Categorie: Diritto

Una sentenza da storia dell’arte: Andy Warhol non violò il copyright per la serie Prince

di - 3 Luglio 2019
In certi casi, il confine tra la teoria dell’arte e la giurisprudenza è piuttosto labile. Per esempio, se volessimo approfondire la poetica di Andy Warhol, una buona scelta potrebbe essere quella di seguire la causa, iniziata nel 2017, tra la fotografa Lynn Goldsmith e la Andy Warhol Foundation. Infatti, la Corte Federale di New York ha appena decretato che la serie Prince, realizzata nel 1984 da Andy Warhol, non viola il copyright di Goldsmith.
Secondo i documenti del tribunale, il giudice John G. Koeltl ha dichiarato che le opere di Warhol «hanno in qualche modo trasformato la fotografia originale scattata da Goldsmith nel 1981, trasformando Prince in un’icona e aggiungendo qualcosa di nuovo al mondo dell’arte». Chiaro e preciso, da manuale ma la storia, invece, è più complicata perché la questione è più economica che teorica.
Goldsmith sosteneva che il lavoro di Warhol era un’appropriazione di una sua fotografia scattata nel 1981, che doveva servire come materiale di partenza per un’illustrazione per Vanity Fair. Ma oltre al lavoro per Vanity Fair, Warhol produsse altre quindici serigrafie di Prince, dodici delle quali sono state vendute e quattro conservate nell’Andy Warhol Museum.

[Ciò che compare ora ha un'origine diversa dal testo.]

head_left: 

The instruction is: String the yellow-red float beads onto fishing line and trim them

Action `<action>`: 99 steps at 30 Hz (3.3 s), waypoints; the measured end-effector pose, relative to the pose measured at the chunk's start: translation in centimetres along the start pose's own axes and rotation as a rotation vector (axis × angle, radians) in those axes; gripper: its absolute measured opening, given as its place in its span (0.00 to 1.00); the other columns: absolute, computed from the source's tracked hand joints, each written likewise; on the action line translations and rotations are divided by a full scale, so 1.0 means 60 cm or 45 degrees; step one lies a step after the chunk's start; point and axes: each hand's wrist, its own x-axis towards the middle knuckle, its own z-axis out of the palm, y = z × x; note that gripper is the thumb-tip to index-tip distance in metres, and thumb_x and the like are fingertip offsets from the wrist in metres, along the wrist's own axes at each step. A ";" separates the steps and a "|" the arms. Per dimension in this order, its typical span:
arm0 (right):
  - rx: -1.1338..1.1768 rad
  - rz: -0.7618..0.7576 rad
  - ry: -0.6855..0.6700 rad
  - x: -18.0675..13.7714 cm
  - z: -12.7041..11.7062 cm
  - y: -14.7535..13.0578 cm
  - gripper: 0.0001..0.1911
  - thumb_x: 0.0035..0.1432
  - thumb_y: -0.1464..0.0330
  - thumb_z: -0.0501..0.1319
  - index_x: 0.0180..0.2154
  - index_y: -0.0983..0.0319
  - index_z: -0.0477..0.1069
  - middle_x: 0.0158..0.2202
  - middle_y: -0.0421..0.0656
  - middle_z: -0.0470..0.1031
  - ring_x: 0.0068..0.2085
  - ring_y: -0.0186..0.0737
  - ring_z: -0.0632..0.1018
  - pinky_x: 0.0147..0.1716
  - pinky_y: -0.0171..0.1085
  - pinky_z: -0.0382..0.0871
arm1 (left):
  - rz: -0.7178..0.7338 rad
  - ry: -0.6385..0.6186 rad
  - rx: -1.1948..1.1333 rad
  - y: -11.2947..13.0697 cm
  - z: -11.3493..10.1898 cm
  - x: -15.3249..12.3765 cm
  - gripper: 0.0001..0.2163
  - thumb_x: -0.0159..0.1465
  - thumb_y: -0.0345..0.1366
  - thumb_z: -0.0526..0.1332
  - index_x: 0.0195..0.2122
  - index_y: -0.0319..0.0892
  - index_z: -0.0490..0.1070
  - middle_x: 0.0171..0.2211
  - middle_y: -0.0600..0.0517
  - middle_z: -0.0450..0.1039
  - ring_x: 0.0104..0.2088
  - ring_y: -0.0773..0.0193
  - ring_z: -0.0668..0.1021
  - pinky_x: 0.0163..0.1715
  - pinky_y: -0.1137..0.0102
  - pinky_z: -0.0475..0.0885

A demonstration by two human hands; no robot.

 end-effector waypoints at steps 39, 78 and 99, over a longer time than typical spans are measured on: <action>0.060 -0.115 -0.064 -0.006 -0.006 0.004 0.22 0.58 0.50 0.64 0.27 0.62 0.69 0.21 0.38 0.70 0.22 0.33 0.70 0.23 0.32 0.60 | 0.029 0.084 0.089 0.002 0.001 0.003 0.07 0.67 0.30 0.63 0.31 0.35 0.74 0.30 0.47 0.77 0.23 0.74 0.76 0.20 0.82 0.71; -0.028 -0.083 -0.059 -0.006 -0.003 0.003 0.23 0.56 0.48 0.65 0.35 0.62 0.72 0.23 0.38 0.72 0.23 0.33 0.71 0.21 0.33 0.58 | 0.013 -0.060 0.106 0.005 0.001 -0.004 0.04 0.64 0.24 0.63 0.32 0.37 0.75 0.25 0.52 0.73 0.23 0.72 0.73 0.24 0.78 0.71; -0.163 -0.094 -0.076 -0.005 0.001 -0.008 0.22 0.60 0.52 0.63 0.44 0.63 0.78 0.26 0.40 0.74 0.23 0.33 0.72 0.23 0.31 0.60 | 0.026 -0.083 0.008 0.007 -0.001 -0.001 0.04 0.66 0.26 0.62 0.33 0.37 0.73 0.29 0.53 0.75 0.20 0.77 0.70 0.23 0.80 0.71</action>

Dopo la morte di Prince, nel 2016, la Andy Warhol Foundation ha concesso in licenza uno dei ritratti all’editore Condé Nast per la cifra di 10mila dollari, per una copertina dedicata al compianto musicista. Secondo la fotografa, le altre quindici versioni fatte da Warhol, così come la licenza della Fondazione per tutti i sedici ritratti, violavano la legge sul copyright che le conferiva i diritti esclusivi di riprodurre, esibire e distribuire tutte le opere basate sulla fotografia. Per Goldsmith, una decisione a favore della Fondazione avrebbe distrutto il mercato delle licenze dei fotografi, sancendo la liceità dell’appropriazione da parte degli artisti.
D’altra parte, per la Warhol Foundation la serie rientrava nella casistica del fair use, cioè equo utilizzo, una disposizione legislativa dell’ordinamento giuridico degli Stati Uniti d’America che regolamenta, sotto alcune condizioni, la facoltà di utilizzare materiale protetto da copyright per scopi d’informazione, critica o insegnamento, senza chiedere l’autorizzazione scritta a chi detiene i diritti. Molti sono i casi controversi in merito, per esempio, Google Books vs Microsoft e Disney vs Sony. La Fondazione sollecitava la corte a «stare dalla parte giusta della storia» e criticava il tentativo di Goldsmith di «calpestare il Primo Emendamento e di soffocare la creatività artistica».
«Ogni opera della serie Prince è immediatamente riconoscibile come un “Warhol” piuttosto che come una fotografia di Prince, nello stesso modo in cui le famose rappresentazioni di Marilyn Monroe e Mao di Warhol sono riconoscibili proprio come “Warhol”, non come fotografie realistiche di quelle persone», si legge ancora negli atti. La sentenza di lunedì afferma che, considerando tutti i fattori del caso, l’utilizzo delle immagini da parte della Andy Warhol Foundation, che ha anche chiesto il risarcimento del costo della causa, è lecito.
Adesso Goldsmith ha tempo fino al 10 luglio per presentare eventuali ricorsi. «Ovviamente noi e il nostro cliente siamo delusi dall’utilizzo del fair use, che continua gradualmente a erodere i diritti dei fotografi a favore di artisti famosi che appongono i loro nomi a quello che, altrimenti, sarebbe un lavoro derivato del fotografo, rivendicando un uso equo a causa di alcune modifiche estetiche», ha commentato l’avvocato Barry Werbin al New York Times.